Но сейчас все поезда, аэропорты и самолеты как будто покрыли мою кожу грязной коркой.
Я сбрасываю обувь, снимаю джинсы и футболку и отправляюсь в душ. Обжигающе горячая вода заставляет корку трескаться, стучит по плечам и пробегает через волосы у самых корней, как горячие пальцы. Я запрокидываю голову, чтобы вода стекла по лицу и попала в уши, и перестаю слышать что-либо, кроме шума воды.
Я хочу остаться тут навсегда.
Но не могу.
Я открываю глаза и беру гель для душа, который годится и для мытья головы. Кто-то подарил его Адаму на Рождество, целую вечность назад, и мне так понравился его запах, его прямота, что я тоже к нему пристрастилась. Шея, грудь, руки становятся теплыми и скользкими от эвкалипта и мяты.
Вымывшись, я беру еще геля и пытаюсь отыскать все местечки, которые ноют и болят после путешествия: мышцы плеча напряжены, бока и поясница так одеревенели, что когда я надавливаю на них пальцами, то кажется словно я щиплю сама себя. Даже подошвы будто свело.
Но наконец мне приходится вылезти, вытереться и одеться. Я должна найти свою английскую записную книжку и позвонить агенту по продаже недвижимости, потом назначить встречи с банками, адвокатами, бухгалтерами и биржевыми маклерами.

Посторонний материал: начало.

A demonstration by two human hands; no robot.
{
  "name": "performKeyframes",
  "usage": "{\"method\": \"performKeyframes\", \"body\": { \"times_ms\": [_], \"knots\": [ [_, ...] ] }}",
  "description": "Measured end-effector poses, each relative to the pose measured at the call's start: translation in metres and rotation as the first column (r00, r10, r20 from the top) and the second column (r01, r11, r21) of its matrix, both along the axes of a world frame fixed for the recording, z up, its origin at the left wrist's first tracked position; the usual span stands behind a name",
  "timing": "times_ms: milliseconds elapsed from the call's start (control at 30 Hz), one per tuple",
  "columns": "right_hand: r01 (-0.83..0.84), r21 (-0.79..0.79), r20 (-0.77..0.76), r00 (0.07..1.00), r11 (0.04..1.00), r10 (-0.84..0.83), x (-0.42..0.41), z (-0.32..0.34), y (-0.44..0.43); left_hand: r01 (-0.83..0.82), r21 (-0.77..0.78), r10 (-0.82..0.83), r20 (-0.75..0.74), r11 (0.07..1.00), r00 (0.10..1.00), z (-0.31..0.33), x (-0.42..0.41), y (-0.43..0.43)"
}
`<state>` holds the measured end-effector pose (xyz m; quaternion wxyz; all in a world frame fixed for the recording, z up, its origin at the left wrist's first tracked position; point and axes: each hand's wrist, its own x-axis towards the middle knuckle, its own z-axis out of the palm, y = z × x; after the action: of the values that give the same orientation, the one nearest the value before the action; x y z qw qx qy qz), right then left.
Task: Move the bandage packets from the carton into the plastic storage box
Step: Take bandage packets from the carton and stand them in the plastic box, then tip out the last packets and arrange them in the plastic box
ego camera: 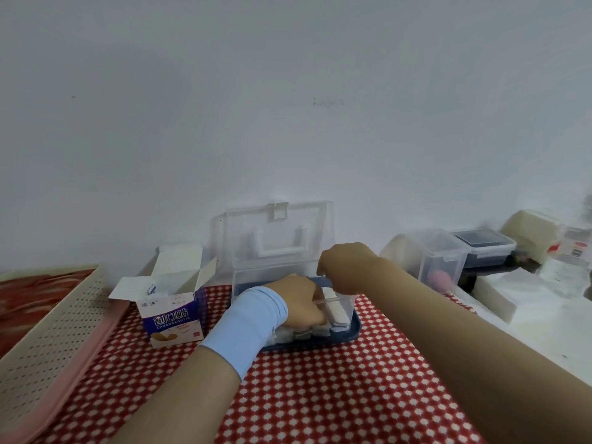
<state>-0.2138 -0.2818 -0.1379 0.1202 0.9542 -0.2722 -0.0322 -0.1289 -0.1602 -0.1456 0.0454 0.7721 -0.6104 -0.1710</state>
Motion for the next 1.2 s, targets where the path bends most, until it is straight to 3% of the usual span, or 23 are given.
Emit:
{"method": "performKeyframes", "body": {
  "times_ms": [100, 267, 533, 600, 700, 833, 967, 1100, 1200],
  "knots": [
    [0.005, 0.090, 0.065, 0.998, 0.996, -0.011, -0.004, 0.008, 0.001, 0.023, 0.002, -0.023, 0.037, 1.000, 0.999, 0.007, 0.000, 0.000],
    [0.041, 0.220, -0.100, 0.995, 0.975, -0.019, -0.011, 0.009, 0.008, 0.040, 0.090, -0.051, 0.131, 0.995, 0.990, 0.002, -0.006, -0.005],
    [0.000, 0.315, -0.042, 0.999, 0.949, 0.015, -0.020, 0.014, 0.008, 0.044, 0.121, -0.058, 0.117, 0.992, 0.991, 0.003, 0.001, 0.000],
    [0.002, 0.334, 0.016, 1.000, 0.943, -0.007, -0.021, 0.019, 0.011, 0.052, 0.068, -0.059, 0.105, 0.996, 0.993, 0.013, 0.005, 0.008],
    [-0.036, 0.291, 0.248, 0.968, 0.956, -0.039, -0.019, 0.039, 0.018, 0.064, -0.054, -0.059, 0.087, 0.996, 0.995, 0.034, 0.016, 0.026],
    [-0.145, 0.279, 0.448, 0.894, 0.949, 0.005, -0.001, 0.069, 0.051, -0.091, -0.314, 0.078, -0.056, 0.945, 0.995, 0.059, 0.041, 0.060],
    [-0.273, 0.278, 0.509, 0.855, 0.921, 0.100, 0.035, 0.074, 0.102, -0.328, -0.553, 0.316, -0.120, 0.766, 0.941, 0.064, 0.080, 0.105],
    [-0.355, 0.221, 0.447, 0.865, 0.908, 0.230, 0.080, 0.058, 0.145, -0.477, -0.470, 0.528, -0.027, 0.743, 0.849, 0.048, 0.119, 0.151],
    [-0.386, 0.058, 0.255, 0.897, 0.921, 0.360, 0.106, 0.038, 0.166, -0.485, -0.372, 0.545, 0.071, 0.792, 0.836, 0.034, 0.130, 0.173]
  ]
}}
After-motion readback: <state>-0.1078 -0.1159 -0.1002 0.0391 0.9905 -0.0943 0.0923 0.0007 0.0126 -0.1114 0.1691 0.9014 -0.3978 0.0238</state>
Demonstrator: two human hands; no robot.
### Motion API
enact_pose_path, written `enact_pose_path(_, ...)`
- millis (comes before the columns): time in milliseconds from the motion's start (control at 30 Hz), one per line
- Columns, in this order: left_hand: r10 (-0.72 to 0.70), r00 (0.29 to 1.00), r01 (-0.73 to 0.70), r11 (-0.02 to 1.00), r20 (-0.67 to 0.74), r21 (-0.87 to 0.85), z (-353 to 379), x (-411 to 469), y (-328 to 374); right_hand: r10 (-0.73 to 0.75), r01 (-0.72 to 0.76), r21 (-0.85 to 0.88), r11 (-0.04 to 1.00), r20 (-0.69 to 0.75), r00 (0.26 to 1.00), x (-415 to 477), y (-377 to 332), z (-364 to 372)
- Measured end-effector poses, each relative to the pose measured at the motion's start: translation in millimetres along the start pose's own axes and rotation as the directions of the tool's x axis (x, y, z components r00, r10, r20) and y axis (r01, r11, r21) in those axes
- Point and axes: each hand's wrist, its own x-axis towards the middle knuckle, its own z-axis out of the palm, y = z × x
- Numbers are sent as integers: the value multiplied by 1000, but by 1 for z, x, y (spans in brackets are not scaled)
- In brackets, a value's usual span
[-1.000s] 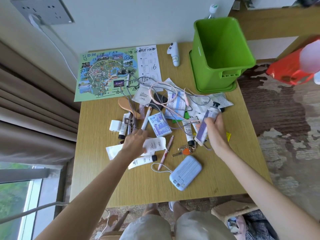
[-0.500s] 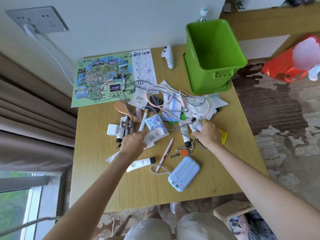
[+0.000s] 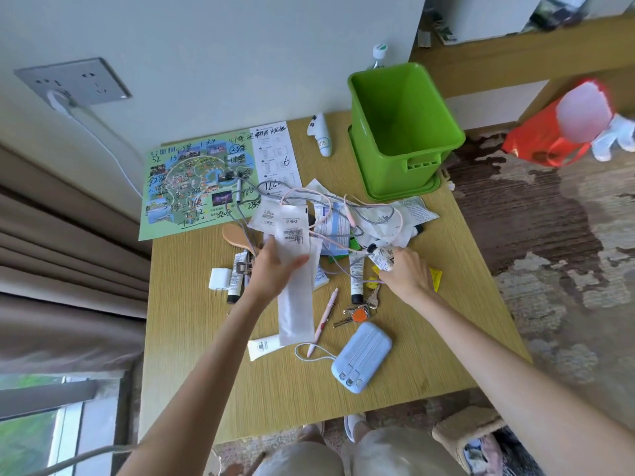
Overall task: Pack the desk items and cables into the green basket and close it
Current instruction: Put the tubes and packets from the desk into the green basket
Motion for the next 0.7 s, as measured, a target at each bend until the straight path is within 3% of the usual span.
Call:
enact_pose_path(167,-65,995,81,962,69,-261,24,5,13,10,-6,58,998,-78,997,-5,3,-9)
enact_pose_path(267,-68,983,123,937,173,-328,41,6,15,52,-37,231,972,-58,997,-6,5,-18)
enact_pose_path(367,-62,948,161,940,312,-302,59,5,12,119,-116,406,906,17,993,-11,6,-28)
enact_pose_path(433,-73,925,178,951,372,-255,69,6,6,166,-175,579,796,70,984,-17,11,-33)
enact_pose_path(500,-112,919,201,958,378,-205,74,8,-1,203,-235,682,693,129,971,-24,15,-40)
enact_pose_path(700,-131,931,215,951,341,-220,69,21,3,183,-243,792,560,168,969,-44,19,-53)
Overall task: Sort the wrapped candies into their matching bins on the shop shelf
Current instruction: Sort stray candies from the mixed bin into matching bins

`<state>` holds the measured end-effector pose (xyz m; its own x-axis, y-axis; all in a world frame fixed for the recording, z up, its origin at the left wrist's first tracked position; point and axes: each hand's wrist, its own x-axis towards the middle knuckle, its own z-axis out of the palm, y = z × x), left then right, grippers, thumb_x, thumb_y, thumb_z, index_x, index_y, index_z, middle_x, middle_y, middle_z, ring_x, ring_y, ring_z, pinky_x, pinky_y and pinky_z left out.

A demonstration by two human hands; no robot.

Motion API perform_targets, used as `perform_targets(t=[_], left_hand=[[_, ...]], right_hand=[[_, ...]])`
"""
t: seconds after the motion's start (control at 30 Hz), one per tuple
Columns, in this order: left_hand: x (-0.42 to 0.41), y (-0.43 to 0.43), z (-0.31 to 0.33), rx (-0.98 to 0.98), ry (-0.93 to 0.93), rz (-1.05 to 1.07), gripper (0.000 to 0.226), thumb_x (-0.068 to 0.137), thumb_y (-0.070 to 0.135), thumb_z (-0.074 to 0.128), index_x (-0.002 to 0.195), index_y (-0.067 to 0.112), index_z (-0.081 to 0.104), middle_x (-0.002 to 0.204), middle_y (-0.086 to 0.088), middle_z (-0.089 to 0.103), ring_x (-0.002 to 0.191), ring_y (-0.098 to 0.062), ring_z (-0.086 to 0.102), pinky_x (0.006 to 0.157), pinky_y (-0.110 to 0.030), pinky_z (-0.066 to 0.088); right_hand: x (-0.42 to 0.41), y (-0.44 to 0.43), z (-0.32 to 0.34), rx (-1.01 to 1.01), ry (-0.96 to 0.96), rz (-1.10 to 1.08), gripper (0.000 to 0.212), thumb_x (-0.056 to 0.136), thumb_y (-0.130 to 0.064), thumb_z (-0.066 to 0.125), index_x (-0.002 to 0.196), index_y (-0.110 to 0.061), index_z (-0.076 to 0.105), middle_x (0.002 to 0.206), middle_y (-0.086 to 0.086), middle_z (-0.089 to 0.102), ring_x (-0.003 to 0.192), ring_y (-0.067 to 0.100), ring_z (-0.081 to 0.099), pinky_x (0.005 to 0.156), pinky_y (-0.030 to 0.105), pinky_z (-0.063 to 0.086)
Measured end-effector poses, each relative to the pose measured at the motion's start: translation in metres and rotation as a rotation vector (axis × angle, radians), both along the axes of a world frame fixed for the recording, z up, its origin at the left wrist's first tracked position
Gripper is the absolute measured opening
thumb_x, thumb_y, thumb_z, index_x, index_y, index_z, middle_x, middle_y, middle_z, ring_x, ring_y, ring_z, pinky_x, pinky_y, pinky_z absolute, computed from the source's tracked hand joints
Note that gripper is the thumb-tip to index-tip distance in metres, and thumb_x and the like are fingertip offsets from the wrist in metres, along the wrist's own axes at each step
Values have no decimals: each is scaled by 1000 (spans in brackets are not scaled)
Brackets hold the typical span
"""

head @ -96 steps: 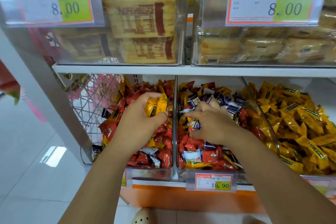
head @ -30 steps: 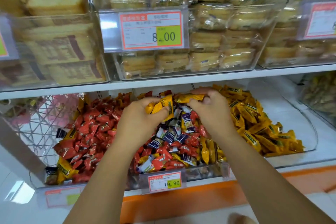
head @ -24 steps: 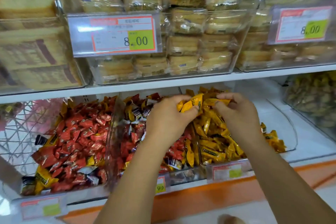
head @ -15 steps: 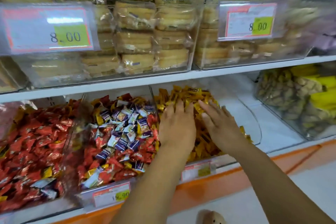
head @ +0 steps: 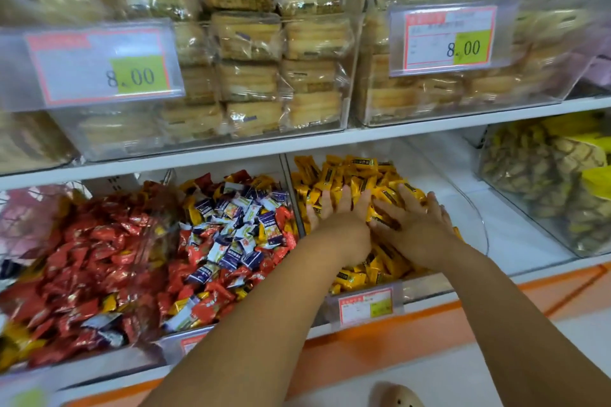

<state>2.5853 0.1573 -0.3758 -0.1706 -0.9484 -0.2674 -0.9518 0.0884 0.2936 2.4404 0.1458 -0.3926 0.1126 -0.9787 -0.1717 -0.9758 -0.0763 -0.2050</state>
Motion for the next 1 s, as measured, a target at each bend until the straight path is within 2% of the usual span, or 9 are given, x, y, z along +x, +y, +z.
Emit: perform_targets(t=[0.1,0.17,0.23,0.33,0.47,0.57,0.73,0.87,1.0], left_hand=[[25,34,30,-241,212,-96,62,102,26,41,153,33,5,160,6,-12,146,-19,-18,119,-38,-7],[60,61,43,-383,292,-49,56,100,30,45,151,31,21,161,8,2,147,-12,-6,116,-28,-4],[105,85,45,-428,300,58,52,98,33,50,147,32,32,159,10,13,147,-9,2,117,-26,2],[166,115,31,-435,252,231,49,95,35,54,143,34,41,156,7,24,146,-11,13,117,-28,12],[208,137,6,-446,272,319,50,90,31,64,138,30,48,157,5,22,147,-12,7,118,-31,10],[224,141,-3,-478,271,295,50,88,30,67,135,33,52,157,11,19,147,-10,2,121,-37,10],[231,143,-19,-500,276,223,42,84,27,72,124,32,61,157,11,15,146,-9,-4,121,-45,8],[237,144,-28,-540,225,176,39,79,26,77,116,31,66,158,8,16,147,-14,-2,119,-45,8],[238,150,-24,-528,77,166,21,79,31,76,99,33,70,159,9,9,148,-20,-7,119,-49,-1]], right_hand=[[10,12,28,-84,-88,30,48,96,-54,37,143,-49,28,160,-8,7,146,35,1,116,49,4],[27,27,46,-190,-312,85,40,98,-40,46,138,-38,45,151,-3,37,136,23,34,107,32,28],[47,44,60,-219,-501,163,32,97,-31,51,128,-36,55,130,-4,57,103,8,57,77,17,42],[84,67,71,-75,-605,296,24,97,-23,54,111,-41,62,103,-13,63,52,-3,52,46,8,37],[125,76,60,27,-421,452,26,96,-13,54,102,-33,68,94,-24,60,74,-14,53,62,0,40],[142,72,53,-3,-166,507,32,98,-6,47,113,-26,67,112,-7,62,79,-4,47,63,-3,34],[158,68,57,61,86,631,26,96,-26,55,119,-33,64,91,-25,47,105,3,44,77,17,31],[172,71,42,48,385,665,49,88,-60,52,132,-40,51,127,-8,56,128,20,37,103,34,31],[183,71,27,-35,469,632,46,84,-61,54,126,-43,52,133,1,41,127,25,27,103,43,25]])
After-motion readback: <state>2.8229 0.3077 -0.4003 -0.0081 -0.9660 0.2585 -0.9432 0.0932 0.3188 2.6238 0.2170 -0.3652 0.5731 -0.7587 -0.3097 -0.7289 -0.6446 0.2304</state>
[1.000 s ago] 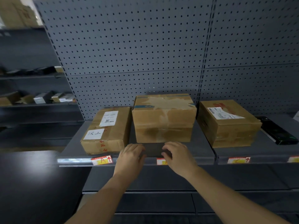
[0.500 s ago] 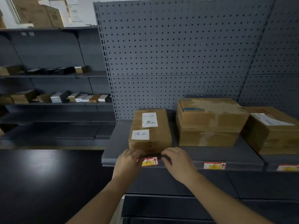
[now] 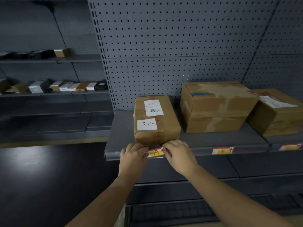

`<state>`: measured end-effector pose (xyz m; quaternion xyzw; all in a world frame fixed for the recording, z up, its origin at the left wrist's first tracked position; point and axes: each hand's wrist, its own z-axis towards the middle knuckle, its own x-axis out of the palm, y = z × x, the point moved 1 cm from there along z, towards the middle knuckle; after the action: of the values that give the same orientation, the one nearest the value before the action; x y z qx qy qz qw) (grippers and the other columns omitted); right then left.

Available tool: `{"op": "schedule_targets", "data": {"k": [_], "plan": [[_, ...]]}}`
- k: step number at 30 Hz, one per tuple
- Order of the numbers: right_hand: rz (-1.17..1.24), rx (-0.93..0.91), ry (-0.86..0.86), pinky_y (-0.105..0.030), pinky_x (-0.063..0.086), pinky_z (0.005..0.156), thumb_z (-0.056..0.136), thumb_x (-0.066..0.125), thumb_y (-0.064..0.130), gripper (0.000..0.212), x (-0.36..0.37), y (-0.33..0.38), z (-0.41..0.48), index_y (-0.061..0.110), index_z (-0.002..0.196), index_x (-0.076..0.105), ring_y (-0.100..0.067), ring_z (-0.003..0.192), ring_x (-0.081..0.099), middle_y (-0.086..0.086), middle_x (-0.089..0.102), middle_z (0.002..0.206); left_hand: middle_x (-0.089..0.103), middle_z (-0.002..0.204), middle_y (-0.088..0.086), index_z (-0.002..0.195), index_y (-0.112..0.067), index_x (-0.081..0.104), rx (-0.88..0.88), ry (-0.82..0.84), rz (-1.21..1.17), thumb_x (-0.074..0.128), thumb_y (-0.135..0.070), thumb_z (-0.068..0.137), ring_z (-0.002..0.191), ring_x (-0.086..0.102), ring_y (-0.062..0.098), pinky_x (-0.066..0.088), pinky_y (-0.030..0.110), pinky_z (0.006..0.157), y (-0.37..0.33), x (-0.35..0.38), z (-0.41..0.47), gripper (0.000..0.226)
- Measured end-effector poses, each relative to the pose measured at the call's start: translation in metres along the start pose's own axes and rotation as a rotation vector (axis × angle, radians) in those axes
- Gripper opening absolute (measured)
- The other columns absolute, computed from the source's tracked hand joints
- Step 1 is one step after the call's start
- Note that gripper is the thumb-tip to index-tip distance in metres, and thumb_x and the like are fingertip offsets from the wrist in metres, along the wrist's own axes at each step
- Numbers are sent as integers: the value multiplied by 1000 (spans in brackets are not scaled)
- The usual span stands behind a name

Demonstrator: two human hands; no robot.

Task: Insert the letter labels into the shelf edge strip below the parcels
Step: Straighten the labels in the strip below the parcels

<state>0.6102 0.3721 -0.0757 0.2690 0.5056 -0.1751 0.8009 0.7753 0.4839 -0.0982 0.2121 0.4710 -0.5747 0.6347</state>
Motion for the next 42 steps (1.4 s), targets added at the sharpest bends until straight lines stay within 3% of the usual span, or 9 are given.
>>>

Я натягиваю спортивные штаны и блузку и спускаюсь в магазин на углу. Прохладный воздух струится сквозь мои все еще влажные волосы. Когда мы жили здесь, в магазине не было ничего, кроме пастеризованного молока и нарезанного белого хлеба, но теперь магазин перешел в другие руки. Я возвращаюсь домой с полной сумкой дорогих покупок: зеленый салат, цельнозерновой хлеб и яйца домашних кур. Вино стало намного лучше. Но внезапно я чувствую такую предельную усталость, что не хочу ничего есть и даже пить.
Я вспоминаю, как Адам сказал кому-то, жене или мужу одного из пациентов:
— Горе изматывает. Оно как будто проделывает незаживающую дыру, в которую утекает ваша жизненная сила.
Все, на что я способна, это забраться в постель, бросая вызов здравому смыслу путешественников. И мне, как всегда, снится Адам.
Квартал многоквартирных домов, где живет Иззи, запомнился мне не таким высоким, темно-красным, выдержанным в стиле Эдуарда, каким кажется сейчас в желтоватом вечернем свете.
Сама Иззи выглядит маленькой и аккуратной в ладном черном свитере и брюках, в сравнении с которыми мои джинсы и футболка слишком небрежны. Ее волосы коротко и экстравагантно пострижены. Теперь они скорее седые, чем черные, но ведь она на пять лет старше меня.
Мы обнимаемся.
— Уна, рада тебя видеть! Ты хорошо выглядишь. Как поживаешь? Как дела?
— Прекрасно, спасибо. Хлопоты, знаешь ли. Разбираю вещи в доме и все такое.
— Конечно. — Она воспринимает мои слова буквально. — И все-таки его нетрудно будет продать.
А потом, как задержка спутниковой связи, до нее доходит то, чего я не сказала, и в ответ она снова обнимает меня за плечи.
— Мне так жаль. Но я уверена, что ты поступаешь правильно. Если я могу чем-то помочь, только скажи.
Иззи примчалась ко мне, когда умер Адам. Ей больше ничего не нужно говорить.
— Конечно скажу, — отвечаю я.
Ее студия находится в дальней комнате. Я смотрю вниз, в общий сад, где в сделавшемся теперь фиолетовым свете стоит дрозд, наклонив эбеново-черную головку, приготовившись вонзить желтый клюв в землю.
Слева от огромного, выходящего на север окна висит на стене оправленная в темное дерево шаль Иззи от компании «Русские балеты». Бахрома расчесана и расправлена, и свет, падающий из окна, отражается в стекле — из-за него трудно разглядеть завитки оранжевого, алого и переливчатого синего цвета. Очевидно, она ее больше не носит. Я помню, как она ходила в этой шали на вечеринки в студии Чантри. Даже пахнет ее студия так же, как пахла тогда: знакомый остро-кремовый запах бумаги и чернил заглушает слабый аромат специй в старом ящике из грушевого дерева.